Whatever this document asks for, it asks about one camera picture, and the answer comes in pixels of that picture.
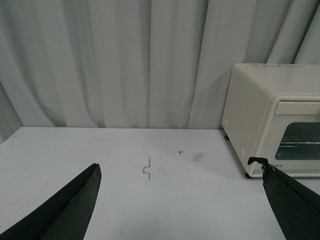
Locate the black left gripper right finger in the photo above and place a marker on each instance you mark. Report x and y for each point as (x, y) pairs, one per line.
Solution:
(295, 207)

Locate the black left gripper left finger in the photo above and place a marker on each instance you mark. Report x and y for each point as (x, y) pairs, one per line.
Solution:
(64, 216)

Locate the grey-white curtain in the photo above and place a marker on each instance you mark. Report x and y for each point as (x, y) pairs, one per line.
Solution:
(140, 63)

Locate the cream toaster oven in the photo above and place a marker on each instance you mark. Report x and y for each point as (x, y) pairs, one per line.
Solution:
(253, 93)

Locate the glass oven door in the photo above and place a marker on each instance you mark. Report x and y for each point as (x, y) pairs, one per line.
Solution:
(291, 139)

Work task
When a line of the entries contains the word "oven", it counts toward the total; reply with that total alone.

Written solution
2